From the listing below, output the lines between the one with "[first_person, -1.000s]" and the one with "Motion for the", including those two, and nothing else. Pictures are not copied.

(Provided data begins)

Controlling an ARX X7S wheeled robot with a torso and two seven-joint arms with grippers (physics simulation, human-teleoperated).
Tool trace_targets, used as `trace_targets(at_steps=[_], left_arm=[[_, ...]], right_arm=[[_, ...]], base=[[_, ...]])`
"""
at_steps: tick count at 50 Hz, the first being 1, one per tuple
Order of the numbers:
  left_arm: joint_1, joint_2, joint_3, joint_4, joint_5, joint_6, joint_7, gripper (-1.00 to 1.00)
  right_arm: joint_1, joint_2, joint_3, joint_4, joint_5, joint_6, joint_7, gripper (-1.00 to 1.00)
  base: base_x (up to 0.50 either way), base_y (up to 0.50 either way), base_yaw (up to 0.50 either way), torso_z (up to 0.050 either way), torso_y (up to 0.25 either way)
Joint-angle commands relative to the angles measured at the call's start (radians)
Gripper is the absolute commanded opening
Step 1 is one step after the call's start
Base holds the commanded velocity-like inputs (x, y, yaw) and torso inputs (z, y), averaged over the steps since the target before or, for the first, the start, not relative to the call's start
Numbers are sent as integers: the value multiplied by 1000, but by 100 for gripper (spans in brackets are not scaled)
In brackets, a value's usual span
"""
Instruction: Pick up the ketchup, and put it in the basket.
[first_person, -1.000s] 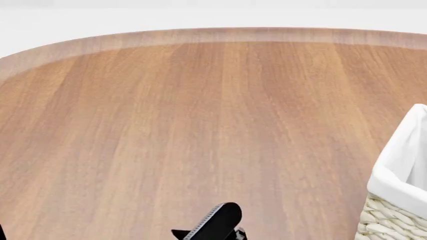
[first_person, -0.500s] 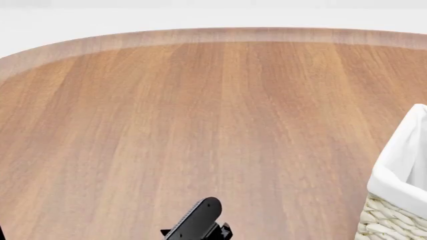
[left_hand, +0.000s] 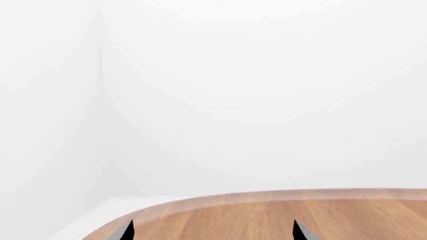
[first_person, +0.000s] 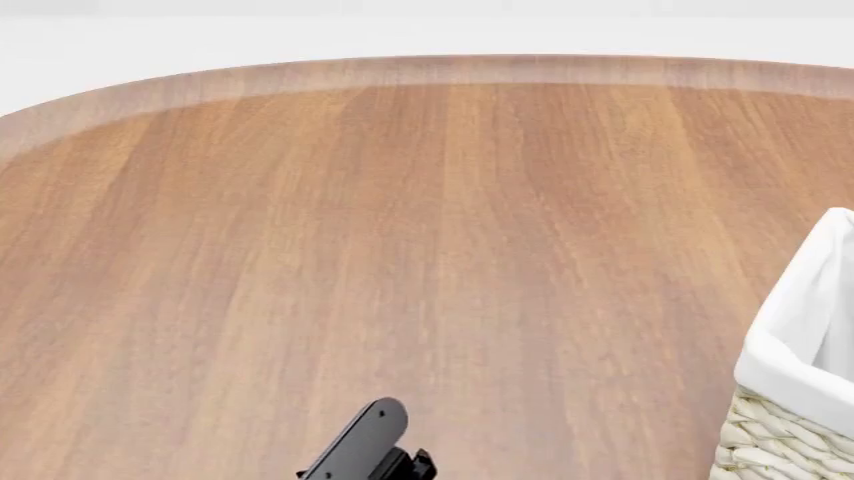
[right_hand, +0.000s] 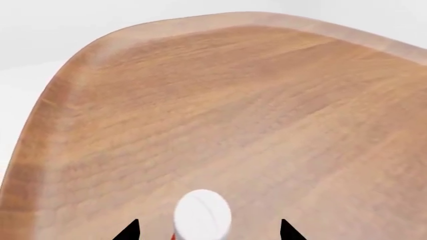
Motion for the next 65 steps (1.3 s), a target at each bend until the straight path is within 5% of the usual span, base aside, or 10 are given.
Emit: trace_targets(at_steps=[1, 58, 59, 65], left_arm=[[1, 19, -31, 8, -3, -18, -4, 100], [27, -17, -31, 18, -36, 7, -46, 100], [27, -18, -29, 20, -36, 7, -47, 100], [27, -21, -23, 23, -36, 6, -52, 100]], right_arm=[[15, -39, 13, 69, -31, -23, -49, 100], [56, -107, -34, 307, -43, -115, -109, 100], [55, -105, -32, 301, -40, -113, -107, -100], [38, -84, -33, 252, -29, -106, -107, -100]], base=[[0, 0, 0, 0, 0], [0, 0, 0, 0, 0], [0, 0, 0, 0, 0], [0, 0, 0, 0, 0]])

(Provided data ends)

## Solution for this exercise:
[first_person, -1.000s] 
[first_person, -0.500s] 
[left_hand, +0.000s] 
[first_person, +0.000s] 
[right_hand, +0.000s] 
Motion for the next 65 steps (1.3 s), a target at each bend until the straight path is within 5% of the usual span, base aside, or 10 are given.

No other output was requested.